DR. BROWN: Uh, Marvin, why don't you go ahead and roll up your sleeve?

[Marvin does as Edna comes up to talk with her boss for a second.]

DR. BROWN: Alzheimer's?

EDNA: It's standard senile dementia. It got a lot worse a few years ago when his wife Peaches died. I've known Marvin Harrison for eons. He was Hal Sr.'s best friend and golfing partner as well as Junior's godfather. Now he doesn't remember any of us.

DR. BROWN: It must be hard to see him like this.

EDNA: Heartbreaking.

[Edna goes back to Marvin. Dr. Brown remains there for a second and then walks over to Marvin.]

DR. BROWN: Well, this won't hurt a bit, Marvin.

[Dr. Brown administers the shot after Edna preps and goes by the table. Marvin looks at Dr. Brown quickly.]

MARVIN: It does hurt. It hurts so much.

DR. BROWN: What hurts? The needle?

MARVIN: My secret. I killed him. There was blood everywhere that scorching summer.

[Edna looks over to Dr. Brown and Marvin from the table.]

DR. BROWN: Killed who? What are you, what are you...

MARVIN: Dead and buried so no one would ever find him.

[Off Dr. Brown processing this. You hear police sirens going off.]

[Cut to outside the Ransel Retirement Home. Police cars are everywhere.]

[Cut to inside where the police are taking away Marvin.]

EDNA: Now look you've done.

DR. BROWN: Well, I called for advice.

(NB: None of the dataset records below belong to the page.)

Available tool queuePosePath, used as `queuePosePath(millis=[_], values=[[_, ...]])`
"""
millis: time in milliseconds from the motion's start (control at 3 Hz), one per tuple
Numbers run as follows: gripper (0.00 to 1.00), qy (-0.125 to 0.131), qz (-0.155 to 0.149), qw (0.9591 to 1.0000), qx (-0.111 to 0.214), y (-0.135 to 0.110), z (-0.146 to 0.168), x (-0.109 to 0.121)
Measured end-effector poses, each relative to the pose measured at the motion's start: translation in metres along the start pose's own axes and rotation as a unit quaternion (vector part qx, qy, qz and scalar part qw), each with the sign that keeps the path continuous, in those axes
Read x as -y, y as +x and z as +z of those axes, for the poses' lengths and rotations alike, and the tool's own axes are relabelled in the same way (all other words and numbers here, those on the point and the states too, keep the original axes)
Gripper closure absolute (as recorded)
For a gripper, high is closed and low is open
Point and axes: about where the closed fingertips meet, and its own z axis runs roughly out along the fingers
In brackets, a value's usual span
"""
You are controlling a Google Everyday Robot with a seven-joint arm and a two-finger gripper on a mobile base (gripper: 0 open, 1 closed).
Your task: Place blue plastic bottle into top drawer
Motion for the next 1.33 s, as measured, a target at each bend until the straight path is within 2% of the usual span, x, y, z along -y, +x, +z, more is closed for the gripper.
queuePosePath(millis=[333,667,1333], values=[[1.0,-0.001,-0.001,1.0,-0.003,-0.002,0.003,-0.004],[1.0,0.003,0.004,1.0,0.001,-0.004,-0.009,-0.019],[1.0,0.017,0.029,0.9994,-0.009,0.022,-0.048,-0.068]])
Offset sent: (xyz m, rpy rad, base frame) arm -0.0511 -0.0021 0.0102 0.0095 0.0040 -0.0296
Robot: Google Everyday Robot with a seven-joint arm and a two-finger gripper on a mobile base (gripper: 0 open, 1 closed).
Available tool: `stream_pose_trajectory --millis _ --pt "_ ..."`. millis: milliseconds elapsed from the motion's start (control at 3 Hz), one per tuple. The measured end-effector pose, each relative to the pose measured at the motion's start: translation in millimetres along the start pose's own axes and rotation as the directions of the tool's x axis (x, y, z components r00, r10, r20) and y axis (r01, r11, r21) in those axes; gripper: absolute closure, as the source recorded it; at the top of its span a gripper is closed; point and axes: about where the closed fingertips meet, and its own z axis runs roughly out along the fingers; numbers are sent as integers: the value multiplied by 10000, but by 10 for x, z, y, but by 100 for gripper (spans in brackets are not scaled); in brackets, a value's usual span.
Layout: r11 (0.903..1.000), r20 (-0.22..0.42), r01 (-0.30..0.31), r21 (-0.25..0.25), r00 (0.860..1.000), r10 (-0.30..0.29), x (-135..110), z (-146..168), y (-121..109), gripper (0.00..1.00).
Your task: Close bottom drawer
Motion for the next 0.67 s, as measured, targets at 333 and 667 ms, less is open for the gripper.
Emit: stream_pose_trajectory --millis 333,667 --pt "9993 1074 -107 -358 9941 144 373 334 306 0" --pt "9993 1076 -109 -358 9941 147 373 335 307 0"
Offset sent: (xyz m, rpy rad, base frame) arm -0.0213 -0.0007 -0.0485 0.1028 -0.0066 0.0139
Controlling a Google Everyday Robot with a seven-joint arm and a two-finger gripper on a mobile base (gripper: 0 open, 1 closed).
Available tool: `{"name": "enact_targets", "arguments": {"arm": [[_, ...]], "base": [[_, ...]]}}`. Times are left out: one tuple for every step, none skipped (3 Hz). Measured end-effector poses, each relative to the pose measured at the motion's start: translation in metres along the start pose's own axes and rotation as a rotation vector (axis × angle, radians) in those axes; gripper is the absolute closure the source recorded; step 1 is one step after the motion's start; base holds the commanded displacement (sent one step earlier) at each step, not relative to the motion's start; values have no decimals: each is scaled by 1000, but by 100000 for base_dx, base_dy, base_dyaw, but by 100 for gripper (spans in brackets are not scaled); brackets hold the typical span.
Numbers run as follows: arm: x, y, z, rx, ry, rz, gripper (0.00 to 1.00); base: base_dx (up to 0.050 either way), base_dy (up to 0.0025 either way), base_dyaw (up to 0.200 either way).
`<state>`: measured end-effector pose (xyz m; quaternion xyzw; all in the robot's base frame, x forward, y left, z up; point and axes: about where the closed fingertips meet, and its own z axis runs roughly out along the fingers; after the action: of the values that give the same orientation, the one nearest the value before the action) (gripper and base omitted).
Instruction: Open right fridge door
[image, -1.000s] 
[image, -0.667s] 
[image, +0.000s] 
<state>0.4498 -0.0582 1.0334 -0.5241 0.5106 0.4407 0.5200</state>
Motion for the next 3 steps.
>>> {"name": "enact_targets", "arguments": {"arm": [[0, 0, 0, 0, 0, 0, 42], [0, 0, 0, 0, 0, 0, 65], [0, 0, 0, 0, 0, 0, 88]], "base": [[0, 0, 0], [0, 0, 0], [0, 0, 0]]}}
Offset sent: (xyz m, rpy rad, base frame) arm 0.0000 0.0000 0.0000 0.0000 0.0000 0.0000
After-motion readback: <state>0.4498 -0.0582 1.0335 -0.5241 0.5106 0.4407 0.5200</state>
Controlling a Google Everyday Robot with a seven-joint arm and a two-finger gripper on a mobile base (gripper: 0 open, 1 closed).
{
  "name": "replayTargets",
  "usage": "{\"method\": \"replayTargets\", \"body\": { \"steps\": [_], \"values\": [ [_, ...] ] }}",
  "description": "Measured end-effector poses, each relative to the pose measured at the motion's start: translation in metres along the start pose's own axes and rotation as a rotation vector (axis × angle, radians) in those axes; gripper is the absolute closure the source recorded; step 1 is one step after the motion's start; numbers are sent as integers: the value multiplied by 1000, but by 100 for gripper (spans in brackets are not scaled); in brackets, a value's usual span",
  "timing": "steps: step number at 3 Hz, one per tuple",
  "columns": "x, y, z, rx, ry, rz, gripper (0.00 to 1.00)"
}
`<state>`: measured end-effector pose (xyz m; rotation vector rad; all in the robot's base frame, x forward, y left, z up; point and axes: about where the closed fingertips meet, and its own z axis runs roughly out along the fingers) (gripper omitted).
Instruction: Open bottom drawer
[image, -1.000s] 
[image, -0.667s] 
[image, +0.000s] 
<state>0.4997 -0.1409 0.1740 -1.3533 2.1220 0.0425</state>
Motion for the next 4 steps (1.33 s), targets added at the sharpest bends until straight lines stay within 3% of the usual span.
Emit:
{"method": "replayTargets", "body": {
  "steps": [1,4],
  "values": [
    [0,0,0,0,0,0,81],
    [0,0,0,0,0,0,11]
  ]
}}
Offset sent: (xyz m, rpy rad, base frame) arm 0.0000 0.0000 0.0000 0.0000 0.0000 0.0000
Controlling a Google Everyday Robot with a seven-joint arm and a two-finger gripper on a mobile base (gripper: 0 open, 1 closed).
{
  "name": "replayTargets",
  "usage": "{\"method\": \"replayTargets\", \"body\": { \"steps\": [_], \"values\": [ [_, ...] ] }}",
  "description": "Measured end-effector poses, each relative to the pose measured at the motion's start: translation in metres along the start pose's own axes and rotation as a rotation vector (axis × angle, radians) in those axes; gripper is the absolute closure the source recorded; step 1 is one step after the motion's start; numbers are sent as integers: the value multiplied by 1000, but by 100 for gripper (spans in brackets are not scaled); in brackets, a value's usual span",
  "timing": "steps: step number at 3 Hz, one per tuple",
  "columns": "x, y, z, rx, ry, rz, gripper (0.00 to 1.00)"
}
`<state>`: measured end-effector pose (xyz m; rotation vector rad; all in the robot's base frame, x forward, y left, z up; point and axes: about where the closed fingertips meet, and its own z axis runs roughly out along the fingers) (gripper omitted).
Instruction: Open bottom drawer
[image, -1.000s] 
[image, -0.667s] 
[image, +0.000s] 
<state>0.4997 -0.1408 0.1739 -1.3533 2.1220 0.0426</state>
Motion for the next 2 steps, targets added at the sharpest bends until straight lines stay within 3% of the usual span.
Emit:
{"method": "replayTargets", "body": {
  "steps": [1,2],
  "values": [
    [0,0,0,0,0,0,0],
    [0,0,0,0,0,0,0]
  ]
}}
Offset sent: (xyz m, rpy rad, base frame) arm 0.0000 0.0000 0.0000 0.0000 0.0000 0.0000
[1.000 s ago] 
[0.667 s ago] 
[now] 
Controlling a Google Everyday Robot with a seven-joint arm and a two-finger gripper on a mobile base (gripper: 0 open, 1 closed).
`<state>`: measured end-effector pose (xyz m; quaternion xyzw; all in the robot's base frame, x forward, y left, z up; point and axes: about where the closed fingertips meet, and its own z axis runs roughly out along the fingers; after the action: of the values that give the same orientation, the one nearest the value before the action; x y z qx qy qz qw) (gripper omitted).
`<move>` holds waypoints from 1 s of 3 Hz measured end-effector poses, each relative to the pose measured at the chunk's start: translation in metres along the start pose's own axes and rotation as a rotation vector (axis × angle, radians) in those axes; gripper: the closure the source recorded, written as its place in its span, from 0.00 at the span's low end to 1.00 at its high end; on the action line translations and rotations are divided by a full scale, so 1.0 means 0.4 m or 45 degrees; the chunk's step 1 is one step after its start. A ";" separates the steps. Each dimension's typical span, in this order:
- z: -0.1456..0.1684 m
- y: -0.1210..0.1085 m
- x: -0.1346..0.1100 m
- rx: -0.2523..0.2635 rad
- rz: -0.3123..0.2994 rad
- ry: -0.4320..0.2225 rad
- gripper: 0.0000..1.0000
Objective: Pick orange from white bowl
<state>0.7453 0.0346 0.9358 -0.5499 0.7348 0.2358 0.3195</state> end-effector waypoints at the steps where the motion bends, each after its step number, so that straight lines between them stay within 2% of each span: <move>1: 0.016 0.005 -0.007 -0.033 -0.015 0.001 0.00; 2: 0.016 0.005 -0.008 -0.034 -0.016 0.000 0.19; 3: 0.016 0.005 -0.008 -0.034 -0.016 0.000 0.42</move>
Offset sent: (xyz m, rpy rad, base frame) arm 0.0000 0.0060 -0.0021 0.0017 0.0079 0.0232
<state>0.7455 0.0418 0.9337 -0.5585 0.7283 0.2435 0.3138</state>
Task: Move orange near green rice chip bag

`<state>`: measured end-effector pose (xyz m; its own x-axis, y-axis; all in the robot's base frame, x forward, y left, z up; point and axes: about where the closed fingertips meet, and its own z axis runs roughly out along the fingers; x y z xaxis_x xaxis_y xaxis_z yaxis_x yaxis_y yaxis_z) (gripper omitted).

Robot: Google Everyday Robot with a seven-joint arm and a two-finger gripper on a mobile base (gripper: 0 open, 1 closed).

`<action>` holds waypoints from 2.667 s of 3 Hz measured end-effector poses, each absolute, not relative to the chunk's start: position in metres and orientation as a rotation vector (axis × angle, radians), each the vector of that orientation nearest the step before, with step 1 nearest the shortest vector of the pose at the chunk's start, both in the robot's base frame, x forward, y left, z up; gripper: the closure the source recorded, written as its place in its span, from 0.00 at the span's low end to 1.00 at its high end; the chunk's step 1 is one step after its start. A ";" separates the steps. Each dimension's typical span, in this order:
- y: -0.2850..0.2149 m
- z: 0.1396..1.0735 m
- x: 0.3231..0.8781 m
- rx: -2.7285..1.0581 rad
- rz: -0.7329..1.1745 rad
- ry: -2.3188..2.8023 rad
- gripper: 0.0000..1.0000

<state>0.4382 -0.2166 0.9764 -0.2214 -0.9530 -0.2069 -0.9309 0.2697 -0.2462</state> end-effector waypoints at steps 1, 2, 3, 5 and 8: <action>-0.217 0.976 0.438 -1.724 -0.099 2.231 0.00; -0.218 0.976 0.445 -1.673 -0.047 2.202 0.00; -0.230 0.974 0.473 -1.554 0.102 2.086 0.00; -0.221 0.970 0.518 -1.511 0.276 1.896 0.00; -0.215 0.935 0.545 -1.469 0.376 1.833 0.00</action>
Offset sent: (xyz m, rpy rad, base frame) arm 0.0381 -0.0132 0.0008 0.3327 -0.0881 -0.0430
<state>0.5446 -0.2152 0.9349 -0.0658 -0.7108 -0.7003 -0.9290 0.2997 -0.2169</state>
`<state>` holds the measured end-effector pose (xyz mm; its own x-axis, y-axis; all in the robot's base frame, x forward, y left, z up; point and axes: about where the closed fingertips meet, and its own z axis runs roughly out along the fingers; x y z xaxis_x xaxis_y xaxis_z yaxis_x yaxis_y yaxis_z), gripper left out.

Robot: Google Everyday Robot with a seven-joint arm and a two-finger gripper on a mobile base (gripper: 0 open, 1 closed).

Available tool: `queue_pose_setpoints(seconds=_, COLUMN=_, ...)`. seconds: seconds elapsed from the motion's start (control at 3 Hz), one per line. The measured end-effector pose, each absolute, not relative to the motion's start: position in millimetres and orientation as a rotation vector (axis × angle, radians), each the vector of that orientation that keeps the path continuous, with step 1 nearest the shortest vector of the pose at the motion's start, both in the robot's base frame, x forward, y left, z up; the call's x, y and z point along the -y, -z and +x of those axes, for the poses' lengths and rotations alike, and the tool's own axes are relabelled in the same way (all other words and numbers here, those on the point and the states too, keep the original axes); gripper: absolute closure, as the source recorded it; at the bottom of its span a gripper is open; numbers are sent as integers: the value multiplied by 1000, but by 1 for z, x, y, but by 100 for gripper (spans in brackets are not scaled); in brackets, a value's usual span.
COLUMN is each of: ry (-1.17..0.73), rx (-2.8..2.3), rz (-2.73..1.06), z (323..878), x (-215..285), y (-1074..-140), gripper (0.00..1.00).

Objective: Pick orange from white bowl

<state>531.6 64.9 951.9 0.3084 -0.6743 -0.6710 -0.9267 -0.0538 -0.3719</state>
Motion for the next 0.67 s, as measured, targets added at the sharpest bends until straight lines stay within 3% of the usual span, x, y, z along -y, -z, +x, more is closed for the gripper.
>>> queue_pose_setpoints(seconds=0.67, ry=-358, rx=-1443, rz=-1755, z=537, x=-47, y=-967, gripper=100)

Not for a SWAT team.

[Pan over to reveal the police chief, Roger Murphy.]

CHIEF MURPHY: Between this and busting Irma's dope supply, I might have to deputize you, Doc.

[Chief Murphy chuckles, pats Dr. Brown on the shoulder and begins to leave but Dr. Brown brings him back.]

DR. BROWN: Do you really have to take him in custody, Roger? He's clearly not a flight risk. He can barely walk.

CHIEF MURPHY: You just nabbed Everwood's Public Enemy #1. We've been trying to crack the Horace Heppleman case for 30 years.

EDNA: I'm about to crack something else if you take this any further.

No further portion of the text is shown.